Georges Duby ajoute une précision intéressante à sa propre ego-histoire : « Tout de suite, ce point capital : je ne raconte pas ma vie. Il est convenu que je n’exhiberai dans cette ego-histoire qu’une part de moi. L’ego-laborator, si l’on veut, ou bien l’ego-faber. Parce que (…) je ne dis rien de ceux que j’aime, il est bien évident qu’ici l’essentiel est tu » (Bernard Cousin, « Georges Duby et l’ego-histoire« , dans Individu, récit, histoire, édité par Maryline Crivello et Jean-Noël Pelen, Presses universitaires de Provence, 2008).
Origines
Il est toujours difficile de trier dans les origines, toute histoire n’étant finalement rien d’autre qu’une reconstruction rationnelle que l’on écrit à un moment donné de sa vie, et qui peut changer à un autre moment.

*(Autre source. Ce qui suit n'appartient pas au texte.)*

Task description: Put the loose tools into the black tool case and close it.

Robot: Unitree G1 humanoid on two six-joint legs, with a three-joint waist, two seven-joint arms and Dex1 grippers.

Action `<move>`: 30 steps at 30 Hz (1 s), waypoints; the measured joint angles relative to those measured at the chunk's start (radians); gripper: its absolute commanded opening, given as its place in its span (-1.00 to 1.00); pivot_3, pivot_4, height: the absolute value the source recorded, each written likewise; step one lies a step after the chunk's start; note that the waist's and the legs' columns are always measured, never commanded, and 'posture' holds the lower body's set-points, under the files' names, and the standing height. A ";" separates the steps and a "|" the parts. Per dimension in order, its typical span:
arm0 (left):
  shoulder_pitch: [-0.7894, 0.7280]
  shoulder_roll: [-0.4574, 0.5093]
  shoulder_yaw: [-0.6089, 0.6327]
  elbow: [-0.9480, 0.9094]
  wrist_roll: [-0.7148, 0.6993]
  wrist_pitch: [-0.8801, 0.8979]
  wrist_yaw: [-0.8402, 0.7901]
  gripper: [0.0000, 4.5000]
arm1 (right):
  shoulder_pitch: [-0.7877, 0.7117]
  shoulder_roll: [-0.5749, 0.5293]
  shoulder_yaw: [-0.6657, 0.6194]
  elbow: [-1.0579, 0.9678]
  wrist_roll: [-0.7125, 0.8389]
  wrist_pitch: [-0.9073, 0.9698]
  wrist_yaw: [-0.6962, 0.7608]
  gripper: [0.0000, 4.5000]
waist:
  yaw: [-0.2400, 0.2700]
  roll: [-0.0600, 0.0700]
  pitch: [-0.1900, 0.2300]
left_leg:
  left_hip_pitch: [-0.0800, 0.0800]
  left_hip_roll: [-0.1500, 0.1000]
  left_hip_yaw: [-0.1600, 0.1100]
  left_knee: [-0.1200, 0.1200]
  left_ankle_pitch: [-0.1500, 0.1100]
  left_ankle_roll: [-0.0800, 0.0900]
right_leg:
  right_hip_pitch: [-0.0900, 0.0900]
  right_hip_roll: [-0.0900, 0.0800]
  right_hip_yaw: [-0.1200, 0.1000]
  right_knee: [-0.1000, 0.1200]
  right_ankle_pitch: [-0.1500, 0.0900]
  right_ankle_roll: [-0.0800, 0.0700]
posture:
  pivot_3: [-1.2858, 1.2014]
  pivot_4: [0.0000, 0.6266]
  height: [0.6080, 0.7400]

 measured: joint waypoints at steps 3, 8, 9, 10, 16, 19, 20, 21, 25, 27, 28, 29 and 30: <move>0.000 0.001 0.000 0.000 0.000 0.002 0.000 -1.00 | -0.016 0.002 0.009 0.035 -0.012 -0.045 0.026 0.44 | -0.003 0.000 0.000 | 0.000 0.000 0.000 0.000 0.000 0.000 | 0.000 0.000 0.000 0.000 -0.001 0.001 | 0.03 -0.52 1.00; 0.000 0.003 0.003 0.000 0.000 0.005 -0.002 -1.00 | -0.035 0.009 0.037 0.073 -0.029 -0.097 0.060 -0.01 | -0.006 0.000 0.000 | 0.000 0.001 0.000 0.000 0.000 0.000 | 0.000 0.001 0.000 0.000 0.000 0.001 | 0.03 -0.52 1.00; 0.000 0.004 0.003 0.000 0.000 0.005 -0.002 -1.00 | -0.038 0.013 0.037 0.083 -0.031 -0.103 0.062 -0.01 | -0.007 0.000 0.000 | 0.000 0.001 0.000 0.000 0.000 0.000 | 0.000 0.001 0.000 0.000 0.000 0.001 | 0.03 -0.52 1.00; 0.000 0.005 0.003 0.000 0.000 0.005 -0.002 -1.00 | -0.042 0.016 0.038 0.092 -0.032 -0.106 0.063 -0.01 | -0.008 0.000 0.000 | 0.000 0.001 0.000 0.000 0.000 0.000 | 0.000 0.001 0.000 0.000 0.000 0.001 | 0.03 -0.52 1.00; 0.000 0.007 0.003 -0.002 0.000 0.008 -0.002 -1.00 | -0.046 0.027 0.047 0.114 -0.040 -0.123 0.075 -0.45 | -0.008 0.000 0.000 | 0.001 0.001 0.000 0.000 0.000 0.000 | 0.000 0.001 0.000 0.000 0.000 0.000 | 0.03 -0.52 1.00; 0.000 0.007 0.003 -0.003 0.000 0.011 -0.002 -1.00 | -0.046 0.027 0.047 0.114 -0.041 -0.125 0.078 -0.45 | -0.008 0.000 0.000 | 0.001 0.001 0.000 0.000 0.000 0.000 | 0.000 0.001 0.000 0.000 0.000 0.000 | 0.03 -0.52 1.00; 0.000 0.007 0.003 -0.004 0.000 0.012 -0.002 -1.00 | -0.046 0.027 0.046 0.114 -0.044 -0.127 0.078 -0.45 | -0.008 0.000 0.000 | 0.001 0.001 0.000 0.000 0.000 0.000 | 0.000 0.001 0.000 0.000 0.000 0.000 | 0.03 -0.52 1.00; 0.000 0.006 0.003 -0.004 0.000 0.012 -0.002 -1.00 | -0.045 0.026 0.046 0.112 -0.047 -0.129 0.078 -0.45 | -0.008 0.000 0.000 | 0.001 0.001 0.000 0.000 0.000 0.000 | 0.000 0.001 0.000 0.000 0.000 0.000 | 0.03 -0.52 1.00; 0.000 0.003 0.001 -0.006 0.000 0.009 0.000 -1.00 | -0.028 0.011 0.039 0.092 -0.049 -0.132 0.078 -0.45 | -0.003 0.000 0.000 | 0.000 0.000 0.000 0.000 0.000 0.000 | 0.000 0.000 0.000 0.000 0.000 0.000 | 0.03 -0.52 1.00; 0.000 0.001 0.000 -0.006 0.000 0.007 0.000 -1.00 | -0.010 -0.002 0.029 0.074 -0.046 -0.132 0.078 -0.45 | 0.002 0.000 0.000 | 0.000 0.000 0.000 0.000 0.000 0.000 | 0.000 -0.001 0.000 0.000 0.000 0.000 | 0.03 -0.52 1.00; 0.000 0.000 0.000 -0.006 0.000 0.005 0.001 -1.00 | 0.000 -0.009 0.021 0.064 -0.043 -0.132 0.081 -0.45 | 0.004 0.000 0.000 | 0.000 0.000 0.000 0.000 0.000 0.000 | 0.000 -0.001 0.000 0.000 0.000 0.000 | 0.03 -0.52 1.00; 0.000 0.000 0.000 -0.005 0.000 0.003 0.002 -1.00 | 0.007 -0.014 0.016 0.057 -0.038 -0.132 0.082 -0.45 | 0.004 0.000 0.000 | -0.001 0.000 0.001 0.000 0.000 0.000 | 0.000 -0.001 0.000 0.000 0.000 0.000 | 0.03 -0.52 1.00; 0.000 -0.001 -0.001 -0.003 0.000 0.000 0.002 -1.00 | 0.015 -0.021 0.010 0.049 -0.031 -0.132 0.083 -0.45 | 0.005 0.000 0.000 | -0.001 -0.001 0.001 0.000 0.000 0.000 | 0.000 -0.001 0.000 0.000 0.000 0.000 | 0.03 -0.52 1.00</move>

Le nom « antimonde » que j’ai choisi pour les « Chroniques de l’antimonde » renvoie à mes lectures adolescentes de science-fiction. J’avais été un lecteur assidu de romans de science-fiction (SF), et avait suivi les parutions de la collection « anti-mondes » des disparues Éditions OPTA, qui publièrent de très grands romans de SF dans les années 1970 (ci-dessous trois d’entre eux).



Trois des romans publiés par les éditions OPTA dans la collection « anti-mondes »
Quand j’ai cherché un opérateur conceptuel permettant de penser les marges et d’explorer les géographies sociales de l’invisible ou du négatif du monde, afin de nous aider à pouvoir porter sur notre monde un regard décalé et transformer nos manières de penser, de penser le monde, ses institutions et l’autorité des normes, et de nous penser nous-mêmes, le mot « anti-mondes » est revenu à ma mémoire. Je l’ai contracté en « antimonde » et l’ai relié à la notion introduite en géographie par Roger Brunet, pour enfin le transformer à nouveau à partir de la notion de forme de vie.
Parcours intellectuel
Mon parcours intellectuel antérieur aux chroniques de l’antimonde est décrit dans mon mémoire d’habilitation à diriger des recherches (HDR) soutenue en 2004 intitulé « Hasard, finance et histoire » et dont on pourra trouver le texte disponible en ligne à ma page HAL (cliquer sur le lien).
Après mon HDR, j’avais rejoint en 2008 comme chercheur associé le Centre de Philosophie contemporaine de la Sorbonne, une composante de l’Institut des sciences juridique et philosophique de la Sorbonne (ISJPS – UMR 8103) de l’université Paris 1 Panthéon-Sorbonne, dans le pôle Normes, Sociétés, Philosophies. En 2024, j’ai rejoint comme chercheur associé le Laboratoire d’anthropologie politique (LAP – UMR 8177) de l’École des hautes études en sciences sociales (EHESS).